Several interpreters have pointed out that Nietzsche's term Historie in particular is not clearly defined in the text, but fluctuates between the meanings of 'history' (res gestae, the actual events), 'historiography' (historia rerum gestarum, the narration of events) and 'historical science'. This should be borne in mind when Nietzsche's terminology is used in the following.

After an introduction in which Nietzsche shares his personal motivation for writing the book, the first chapter examines the origin of "history". The animal lives only in the present - with a modest degree of happiness - and is therefore unhistorical. Humans, in contrast, have the ability to remember. This enables them to create culture. On the other hand, individual memories and collective records are always a burden. Once this burden becomes too great, the capacity of a person or people to survive is inhibited.
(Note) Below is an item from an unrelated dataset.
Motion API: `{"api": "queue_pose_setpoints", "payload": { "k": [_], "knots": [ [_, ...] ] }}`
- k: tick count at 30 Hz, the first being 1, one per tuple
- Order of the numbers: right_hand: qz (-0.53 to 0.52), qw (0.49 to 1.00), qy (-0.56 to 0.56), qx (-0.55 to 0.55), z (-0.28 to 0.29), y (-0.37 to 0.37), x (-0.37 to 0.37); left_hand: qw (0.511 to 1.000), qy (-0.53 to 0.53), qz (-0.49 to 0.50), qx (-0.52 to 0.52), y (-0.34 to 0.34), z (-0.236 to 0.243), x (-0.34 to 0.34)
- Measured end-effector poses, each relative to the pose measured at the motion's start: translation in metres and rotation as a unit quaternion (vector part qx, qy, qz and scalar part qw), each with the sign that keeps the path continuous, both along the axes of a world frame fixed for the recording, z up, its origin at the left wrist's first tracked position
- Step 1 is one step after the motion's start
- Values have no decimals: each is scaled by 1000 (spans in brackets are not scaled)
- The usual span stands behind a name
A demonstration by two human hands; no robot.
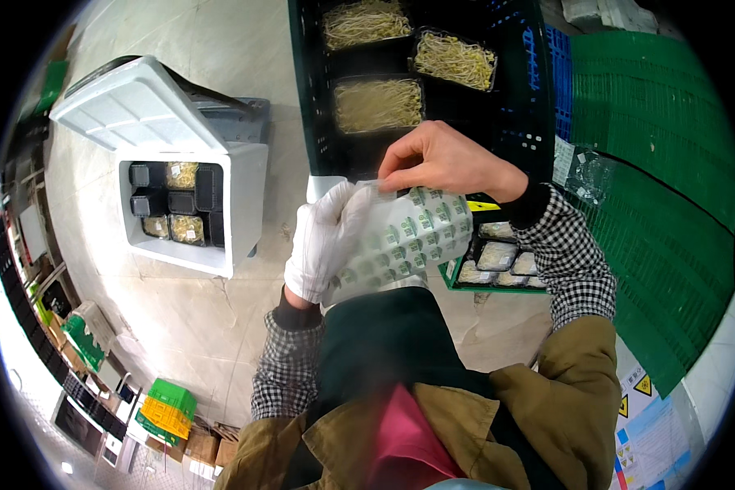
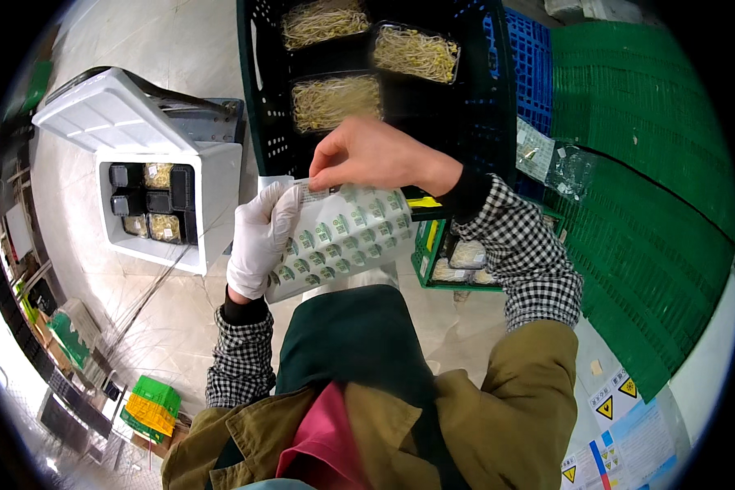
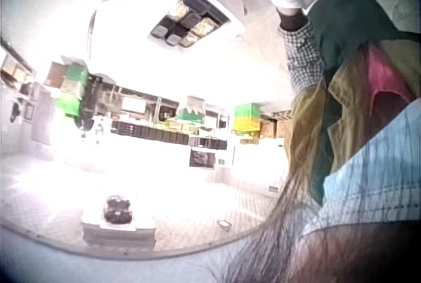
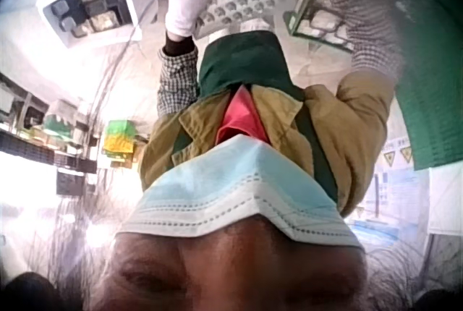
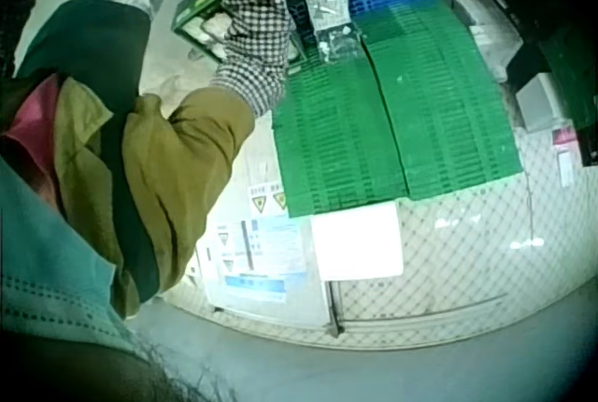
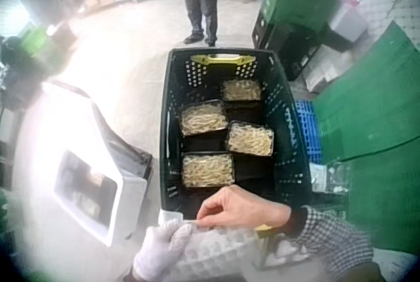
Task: The person labels multiple black plastic containers filled with bean sprouts by applying small white stickers from a sheet. They pick up each container from a green crate, place it into a white cooler, and affix a label to the top before repeating the process.
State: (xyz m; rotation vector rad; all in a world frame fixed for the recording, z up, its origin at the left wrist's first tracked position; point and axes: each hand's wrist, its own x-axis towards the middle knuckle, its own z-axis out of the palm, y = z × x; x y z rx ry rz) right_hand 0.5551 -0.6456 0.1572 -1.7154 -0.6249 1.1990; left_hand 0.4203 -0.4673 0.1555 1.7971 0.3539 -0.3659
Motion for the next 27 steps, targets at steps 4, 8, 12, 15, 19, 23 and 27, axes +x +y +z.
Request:
{"api": "queue_pose_setpoints", "payload": {
  "k": [4, 8, 12, 15, 19, 23, 27],
  "knots": [
    [-7, 999, -40, 14, -9, -5, 3, 997, 70, -10, -34, -3, -8, -3],
    [-194, 979, -15, 65, -47, -33, 53, 980, 138, -48, -132, 1, -25, -10],
    [-83, 926, -335, -156, -151, -62, 74, 972, 171, -24, -161, 0, -7, -4],
    [-95, 868, -447, -194, -196, -37, 43, 991, 63, -41, -108, 9, -8, -7],
    [-121, 863, -454, -185, -216, -23, 35, 991, 75, -8, -112, 16, -2, -6],
    [-215, 827, -471, -218, -217, -16, 30, 980, 104, 36, -165, 14, -10, -1],
    [-321, 803, -387, -320, -220, -5, 17, 976, 87, 48, -193, 14, -19, 6]
  ]
}}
In Nietzsche's eyes, history is therefore both a necessity and a threat.

The second and third chapters deal with three functions that history has. "Monumental" history drives people to great deeds, "antiquarian" history preserves their collective identity, and "critical history" eliminates harmful memories. However, all three functions could turn pathological, which is why they must be in balance with one another. This categorization by Nietzsche is probably the best-known content of the text and has been taken up and interpreted in many ways.
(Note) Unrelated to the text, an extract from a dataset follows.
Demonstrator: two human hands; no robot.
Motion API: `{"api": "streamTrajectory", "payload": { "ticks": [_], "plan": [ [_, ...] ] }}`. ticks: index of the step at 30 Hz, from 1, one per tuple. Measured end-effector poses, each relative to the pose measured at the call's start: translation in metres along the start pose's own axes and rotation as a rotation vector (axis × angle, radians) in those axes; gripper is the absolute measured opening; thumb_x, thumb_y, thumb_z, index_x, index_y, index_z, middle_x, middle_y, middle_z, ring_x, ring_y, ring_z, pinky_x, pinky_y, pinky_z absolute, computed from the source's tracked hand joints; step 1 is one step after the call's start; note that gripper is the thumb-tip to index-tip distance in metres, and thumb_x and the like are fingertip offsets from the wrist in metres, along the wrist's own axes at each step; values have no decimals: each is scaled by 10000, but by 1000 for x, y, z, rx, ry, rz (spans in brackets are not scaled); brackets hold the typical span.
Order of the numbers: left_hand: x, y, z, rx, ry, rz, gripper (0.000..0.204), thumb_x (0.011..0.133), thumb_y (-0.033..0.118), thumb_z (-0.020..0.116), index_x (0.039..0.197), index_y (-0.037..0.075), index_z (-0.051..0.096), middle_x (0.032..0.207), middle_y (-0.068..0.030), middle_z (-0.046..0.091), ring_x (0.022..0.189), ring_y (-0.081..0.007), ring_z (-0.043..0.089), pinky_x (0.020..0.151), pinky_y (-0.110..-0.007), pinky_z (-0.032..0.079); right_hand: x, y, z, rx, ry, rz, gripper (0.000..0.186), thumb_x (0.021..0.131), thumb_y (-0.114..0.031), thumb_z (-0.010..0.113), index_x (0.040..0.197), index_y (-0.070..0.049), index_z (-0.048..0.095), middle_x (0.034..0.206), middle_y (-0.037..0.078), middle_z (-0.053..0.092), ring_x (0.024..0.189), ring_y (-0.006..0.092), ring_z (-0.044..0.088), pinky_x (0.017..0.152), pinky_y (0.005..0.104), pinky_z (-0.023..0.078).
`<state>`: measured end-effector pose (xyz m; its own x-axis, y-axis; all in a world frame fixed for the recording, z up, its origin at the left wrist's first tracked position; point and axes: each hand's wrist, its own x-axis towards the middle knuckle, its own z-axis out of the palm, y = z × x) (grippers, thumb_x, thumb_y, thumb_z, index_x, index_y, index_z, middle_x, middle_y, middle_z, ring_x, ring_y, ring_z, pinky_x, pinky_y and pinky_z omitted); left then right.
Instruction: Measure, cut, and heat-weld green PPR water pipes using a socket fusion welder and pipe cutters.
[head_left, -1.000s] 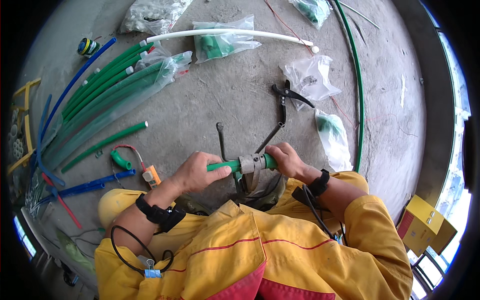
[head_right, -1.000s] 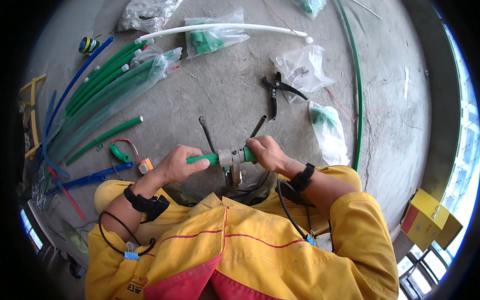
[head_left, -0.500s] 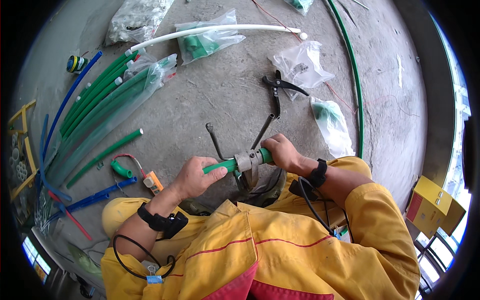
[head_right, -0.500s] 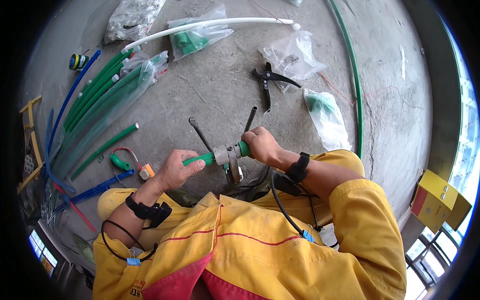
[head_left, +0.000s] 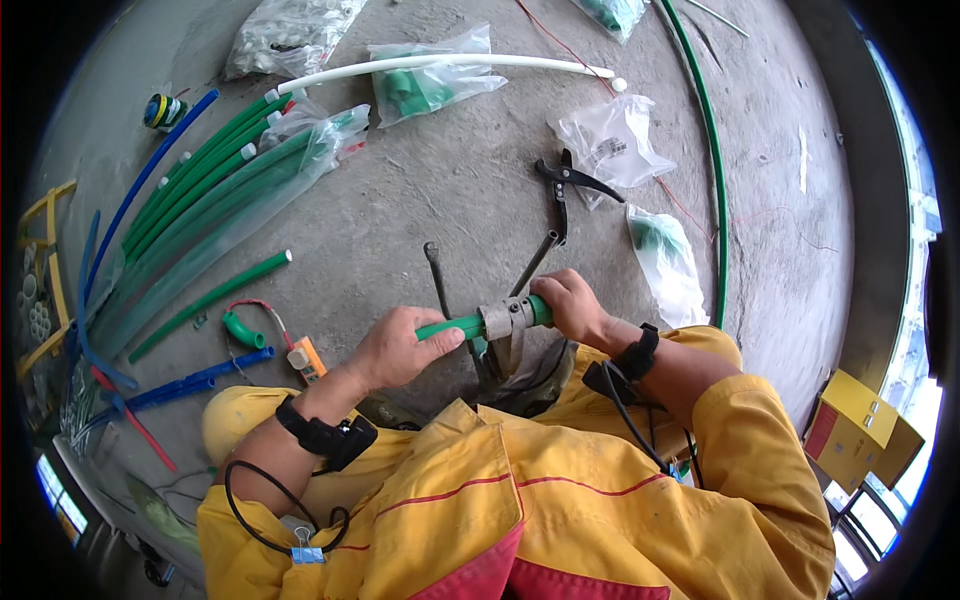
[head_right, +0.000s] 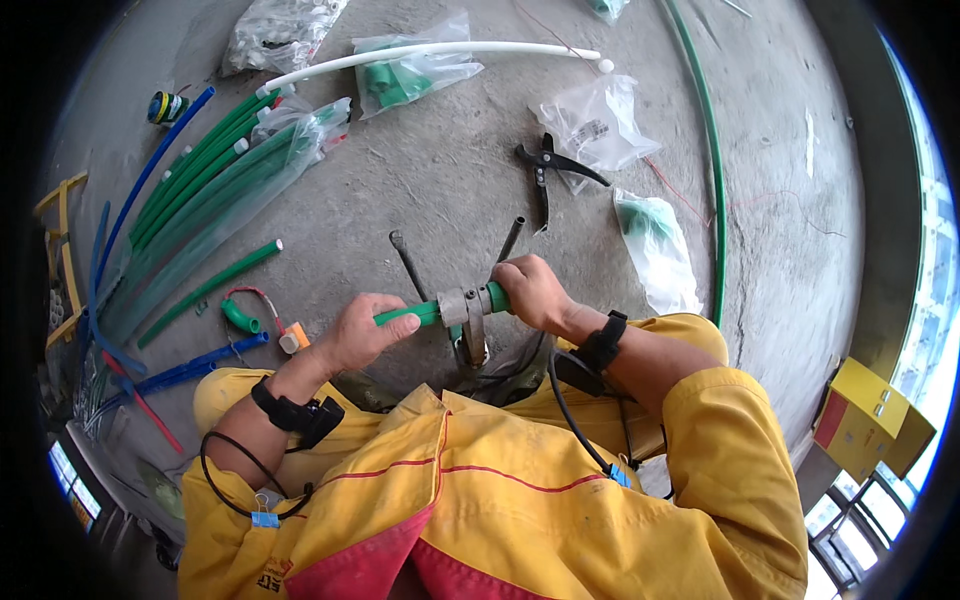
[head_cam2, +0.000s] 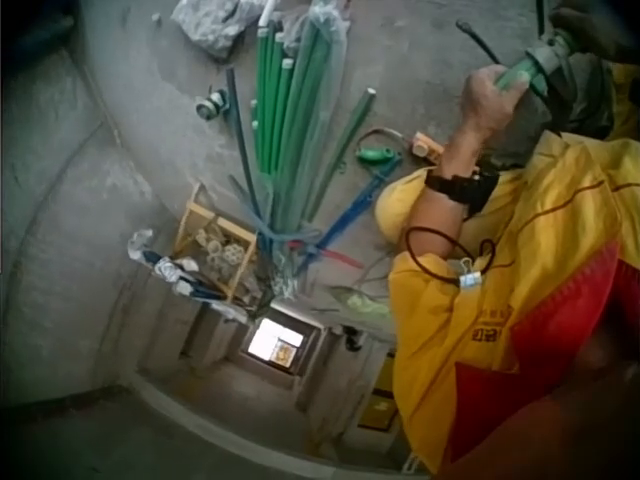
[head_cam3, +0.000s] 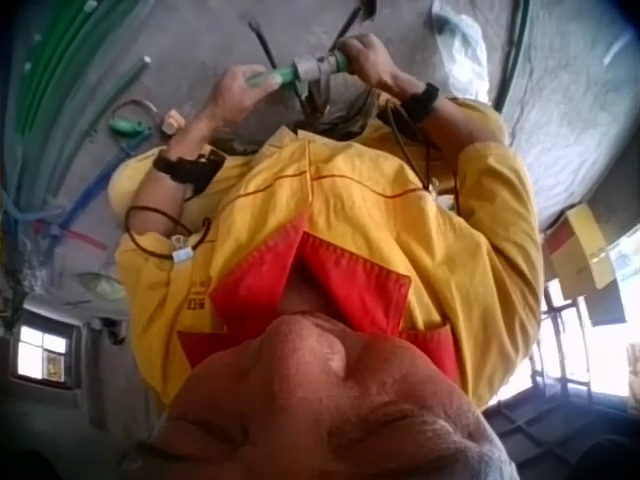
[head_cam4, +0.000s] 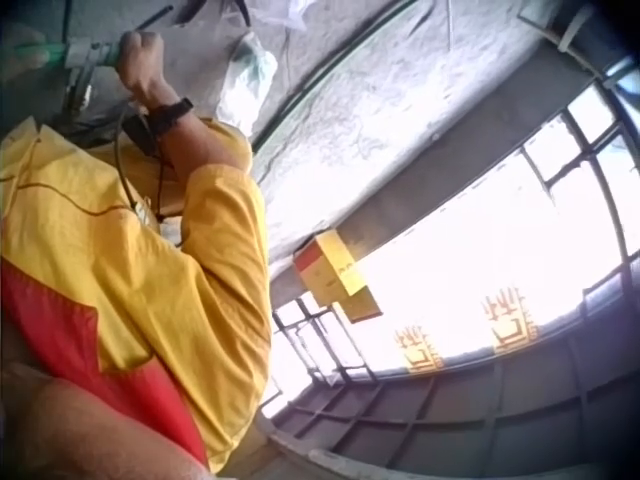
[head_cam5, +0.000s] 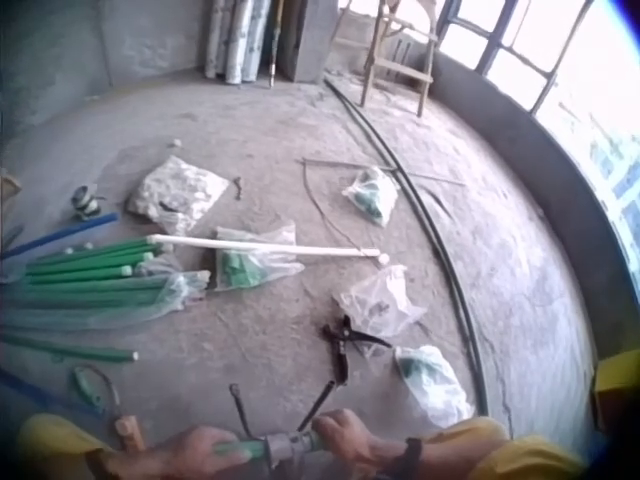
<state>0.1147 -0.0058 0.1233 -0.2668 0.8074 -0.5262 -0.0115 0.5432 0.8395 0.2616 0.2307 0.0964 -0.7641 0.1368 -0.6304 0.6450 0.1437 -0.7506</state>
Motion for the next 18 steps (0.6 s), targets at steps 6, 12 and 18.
{"api": "streamTrajectory", "payload": {
  "ticks": [6, 12, 18],
  "plan": [
    [4, -7, -17, -80, -44, -61, 398, 869, 394, 659, 901, -2, 680, 679, -101, 603, 637, -177, 557, 624, -336, 454, 13, -15, -15, 53, -75, 277, 415, 948, -296, 421, 771, 18, 626, 596, 63, 570, 553, 146, 571, 492, 303, 442],
    [6, 0, -16, 9, 34, -94, 358, 849, 371, 693, 895, 16, 688, 644, -82, 592, 615, -170, 548, 613, -343, 453, 12, 1, 2, -107, 75, -52, 406, 910, -283, 410, 699, 19, 581, 579, 95, 540, 553, 191, 558, 559, 356, 452],
    [5, 7, -17, 43, 35, -62, 343, 835, 357, 709, 879, 17, 693, 648, -84, 613, 619, -178, 577, 630, -333, 471, 9, -1, 2, -167, 27, 22, 336, 889, -219, 424, 768, 27, 618, 624, 117, 577, 594, 208, 576, 578, 348, 459]
  ]
}}
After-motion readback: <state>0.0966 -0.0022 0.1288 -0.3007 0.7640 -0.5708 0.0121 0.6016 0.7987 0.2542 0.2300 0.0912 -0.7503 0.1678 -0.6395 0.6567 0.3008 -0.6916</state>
In chapters 4–8, Nietzsche describes how an over-saturation with history can be hostile to life and culture. Nietzsche's attacks are always aimed at his contemporaries, especially in Germany, but also claim a general philosophical background. He diagnoses five "diseases" of the present, which are said to be caused by the incorrect use of history: firstly, a disturbed German identity, secondly, a lack of a sense of justice, thirdly, a lack of maturity, fourthly, a view of oneself as an epigone and fifthly, a pathological cynicism. The ninth chapter also belongs thematically to Nietzsche's criticism of the present. It includes a critique of Eduard von Hartmann's work Philosophy of the Unconscious, which was successful at the time.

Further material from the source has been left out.